前述の通り、インフレ前、あるいは初期ではアドバンテージ差を作りそれを勝利へと結びつけることが多いです。そしてインフレが進むとゲーム速度が加速する。加速するということは、終了までのターン数が短くなる。つまり、ターンの重みが増加します。例を出します。4ターンで終わるゲームと5ターンで終わるゲームでは最終的に迎えるどちらかが勝利条件を満たすという出力は変わりません。その出力を1だとすると4ターンの場合0.25、5ターンの場合0.20が1ターン当たりの貢献量です。つまり、ゲームの速度が加速するほど1ターンで行うべき勝利への貢献度は上昇します。
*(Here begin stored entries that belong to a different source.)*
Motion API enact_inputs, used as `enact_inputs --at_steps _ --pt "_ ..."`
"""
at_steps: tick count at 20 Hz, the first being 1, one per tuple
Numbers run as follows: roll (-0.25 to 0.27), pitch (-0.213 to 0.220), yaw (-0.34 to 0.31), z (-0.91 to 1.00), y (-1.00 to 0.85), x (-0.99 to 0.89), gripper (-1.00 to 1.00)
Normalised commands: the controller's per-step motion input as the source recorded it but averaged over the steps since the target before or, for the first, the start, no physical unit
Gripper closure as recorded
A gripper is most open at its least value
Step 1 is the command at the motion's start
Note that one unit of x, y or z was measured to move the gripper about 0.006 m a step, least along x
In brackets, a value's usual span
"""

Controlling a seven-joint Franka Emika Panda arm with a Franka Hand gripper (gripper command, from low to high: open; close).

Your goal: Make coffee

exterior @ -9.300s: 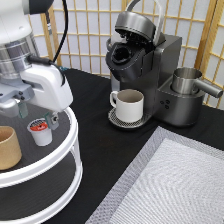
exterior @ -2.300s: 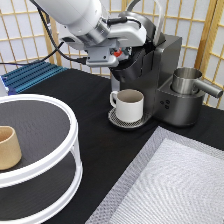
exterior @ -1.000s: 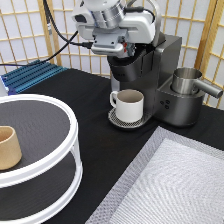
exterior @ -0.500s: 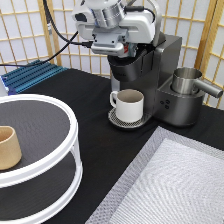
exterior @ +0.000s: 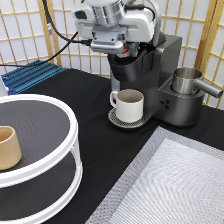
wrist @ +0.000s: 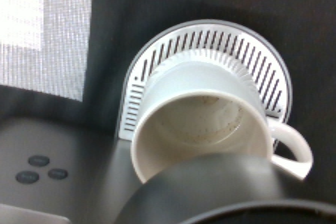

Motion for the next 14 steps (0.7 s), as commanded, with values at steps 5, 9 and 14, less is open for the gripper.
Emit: enact_inputs --at_steps 5,9,14 --pt "-0.007 -0.075 -0.051 0.37 -0.37 -0.51 -1.00" --pt "-0.073 -0.066 -0.030 1.00 0.61 -0.03 -1.00" --pt "-0.139 0.000 -0.032 1.00 0.84 0.41 -1.00"
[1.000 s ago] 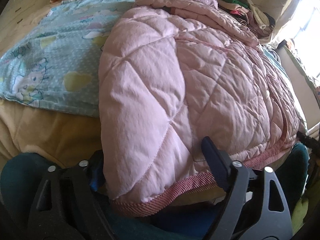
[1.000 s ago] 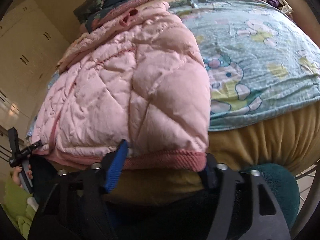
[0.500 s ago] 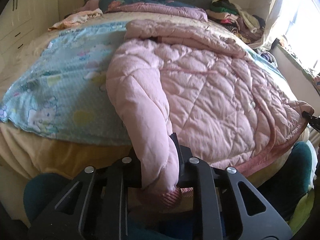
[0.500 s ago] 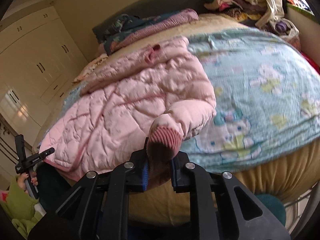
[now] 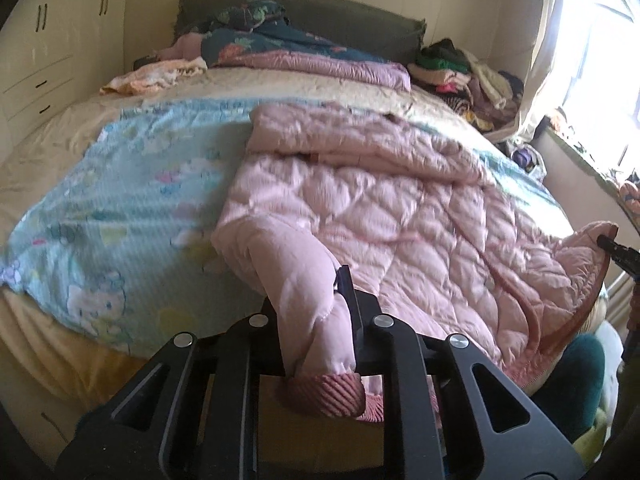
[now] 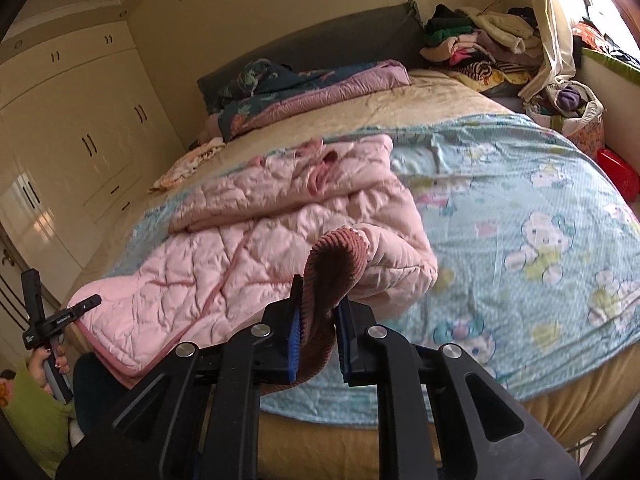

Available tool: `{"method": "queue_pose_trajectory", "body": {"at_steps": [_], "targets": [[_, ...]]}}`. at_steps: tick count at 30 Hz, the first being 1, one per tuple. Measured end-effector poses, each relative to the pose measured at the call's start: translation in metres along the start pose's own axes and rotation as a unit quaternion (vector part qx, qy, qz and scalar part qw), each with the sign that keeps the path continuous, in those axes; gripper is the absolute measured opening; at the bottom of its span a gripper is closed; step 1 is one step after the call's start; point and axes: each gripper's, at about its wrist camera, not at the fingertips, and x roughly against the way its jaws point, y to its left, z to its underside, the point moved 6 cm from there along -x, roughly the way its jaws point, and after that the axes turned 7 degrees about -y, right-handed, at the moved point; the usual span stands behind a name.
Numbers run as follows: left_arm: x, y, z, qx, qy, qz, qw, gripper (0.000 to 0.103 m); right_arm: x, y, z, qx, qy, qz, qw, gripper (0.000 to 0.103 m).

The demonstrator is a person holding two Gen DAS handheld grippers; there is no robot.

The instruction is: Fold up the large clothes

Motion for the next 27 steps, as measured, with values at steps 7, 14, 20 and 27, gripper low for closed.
{"method": "queue_pose_trajectory", "body": {"at_steps": [7, 14, 20, 27], "targets": [[0.001, -0.001, -0.029, 0.010, -0.027, 0.009, 0.9995, 0.010, 0.000, 0.003, -0.024, 0.000, -0.021, -0.001, 1.000, 0.013], [0.003, -0.002, -0.053, 0.015, -0.050, 0.016, 0.9985, 0.010, 0.003, 0.010, -0.045, 0.012, -0.042, -0.001, 0.999, 0.013], [0.004, -0.003, -0.069, 0.021, -0.064, 0.019, 0.9976, 0.010, 0.004, 0.016, -0.062, 0.018, -0.061, -0.004, 0.998, 0.013], [0.005, -0.002, -0.087, 0.026, -0.078, 0.022, 0.9964, 0.010, 0.004, 0.020, -0.079, 0.023, -0.078, -0.004, 0.997, 0.013]]}}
(もちろんそんなに単純に言い切れるものではないのですが、ここでは簡単のために抽象化しています)もちろん現代のデュエル・マスターズのようにハンデスなどを駆使してゲームを意図的に遅くしてターン数が昔よりも長くなるというようなことはありますが、これらは大体2t,3tで相手の主要パーツを抜いているかのように実質的なキルターンはほかのデッキと大差はない気がしています(もちろん遅くはなっているが)。その結果、先手後手の差が大きくなり、運ゲーというような感情を抱く機会が増えてしまいます。ほかにもターン数が少なくなると単純に公開領域が減ることになり、いわゆる事故のような状況に陥ることが多くなり、これもまた運ゲーだという感想に結びついてしまいます(マリガンがないならなおさら)。

クソゲー?

では、インフレしたカードゲームはクソゲーなのでしょうか。私は必ずしもそうではないと思います。インフレして、ゲームレンジが短くなってしまい、先手後手の差が大きくなってもカード開発者たちはよりプレイヤーが楽しめるようなカードデザインをしていますので、ただ出ただけで勝ち!みたいなカードは規制されやすく、また、短いターンの中で密度の濃いやり取りができるようなデザインをすることによって、ゲームとして楽しめる条件は満たしていると感じています(もちろんやらかしてしまった時には、ターン数が短いことで目も当てられないことになった
りしがちですが)。また、今ではカード1枚1枚のゲームに対する影響力が大きいため、リソースを意識した立ち回りは大切な要素です。インフレが進んだところで、ゲームの根本であるリソース管理は変わらず重要であったということです。

まとめ

インフレする中でカードゲームは運ゲーが加速してしまうが、それでもリソースという概念と向き合うことは依然として重要です。それが健在である限り、カードゲームはゲーム足り得ると考えられます。